What to produce: Give back exactly the lines starting at the one with "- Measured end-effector" and ending at the last line of the data below. Pictures are not part of the copy.

┄┄┄┄┄┄

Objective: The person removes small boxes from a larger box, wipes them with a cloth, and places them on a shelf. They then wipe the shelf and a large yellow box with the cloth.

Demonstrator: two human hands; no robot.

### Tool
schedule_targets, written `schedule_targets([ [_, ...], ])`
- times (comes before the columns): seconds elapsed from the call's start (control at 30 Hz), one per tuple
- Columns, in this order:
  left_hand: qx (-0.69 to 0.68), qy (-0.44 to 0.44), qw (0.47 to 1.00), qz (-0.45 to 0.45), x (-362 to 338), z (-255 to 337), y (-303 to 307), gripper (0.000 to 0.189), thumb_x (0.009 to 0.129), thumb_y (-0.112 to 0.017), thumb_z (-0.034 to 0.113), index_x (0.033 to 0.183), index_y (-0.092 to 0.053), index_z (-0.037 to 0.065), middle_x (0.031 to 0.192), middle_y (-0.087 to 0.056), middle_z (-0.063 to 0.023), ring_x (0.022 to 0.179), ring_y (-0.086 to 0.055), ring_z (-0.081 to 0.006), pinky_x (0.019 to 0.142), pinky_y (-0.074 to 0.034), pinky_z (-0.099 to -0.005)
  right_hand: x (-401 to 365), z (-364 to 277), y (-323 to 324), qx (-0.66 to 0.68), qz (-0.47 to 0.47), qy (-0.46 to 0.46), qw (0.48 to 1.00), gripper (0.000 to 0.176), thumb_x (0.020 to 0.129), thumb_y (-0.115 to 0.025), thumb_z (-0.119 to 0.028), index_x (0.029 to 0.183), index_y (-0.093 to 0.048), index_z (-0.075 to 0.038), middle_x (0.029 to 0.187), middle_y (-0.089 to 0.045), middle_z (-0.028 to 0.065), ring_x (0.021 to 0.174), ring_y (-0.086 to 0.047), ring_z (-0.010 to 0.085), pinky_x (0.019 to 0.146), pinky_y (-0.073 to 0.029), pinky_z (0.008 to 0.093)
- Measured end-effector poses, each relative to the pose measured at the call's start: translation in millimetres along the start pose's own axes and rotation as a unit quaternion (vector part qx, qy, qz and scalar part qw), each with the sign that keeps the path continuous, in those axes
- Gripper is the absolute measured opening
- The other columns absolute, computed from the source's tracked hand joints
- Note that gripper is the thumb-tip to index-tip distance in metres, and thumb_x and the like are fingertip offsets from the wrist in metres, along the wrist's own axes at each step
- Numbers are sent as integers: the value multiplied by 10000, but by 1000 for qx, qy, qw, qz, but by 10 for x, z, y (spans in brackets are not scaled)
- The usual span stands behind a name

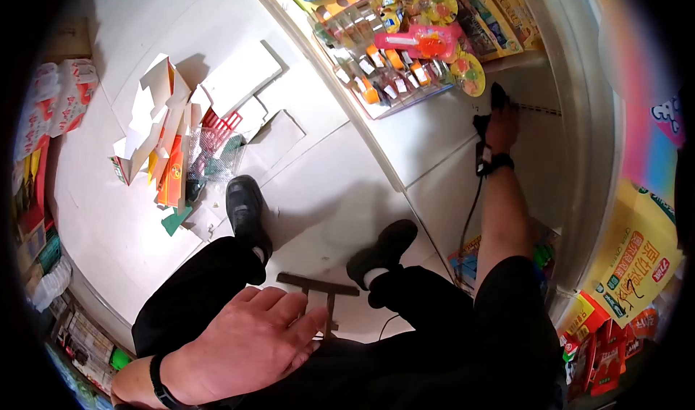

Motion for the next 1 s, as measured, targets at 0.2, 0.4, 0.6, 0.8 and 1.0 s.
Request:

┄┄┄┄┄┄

Solution:
- Measured end-effector poses, each relative to the pose measured at the call's start: translation in millimetres along the start pose's own axes and rotation as a unit quaternion (vector part qx, qy, qz and scalar part qw), each with the sign that keeps the path continuous, in those axes
- Gripper is the absolute measured opening
- The other columns absolute, computed from the source's tracked hand joints
- Note that gripper is the thumb-tip to index-tip distance in metres, and thumb_x and the like are fingertip offsets from the wrist in metres, along the wrist's own axes at each step
- Numbers are sent as integers: the value multiplied by 10000, but by 1000 for qx, qy, qw, qz, but by 10 for x, z, y (spans in brackets are not scaled)
- The usual span stands behind a name


Motion for the next 1 s, as measured, targets at 0.2, 0.4, 0.6, 0.8 and 1.0 s.
Request:

The output is done.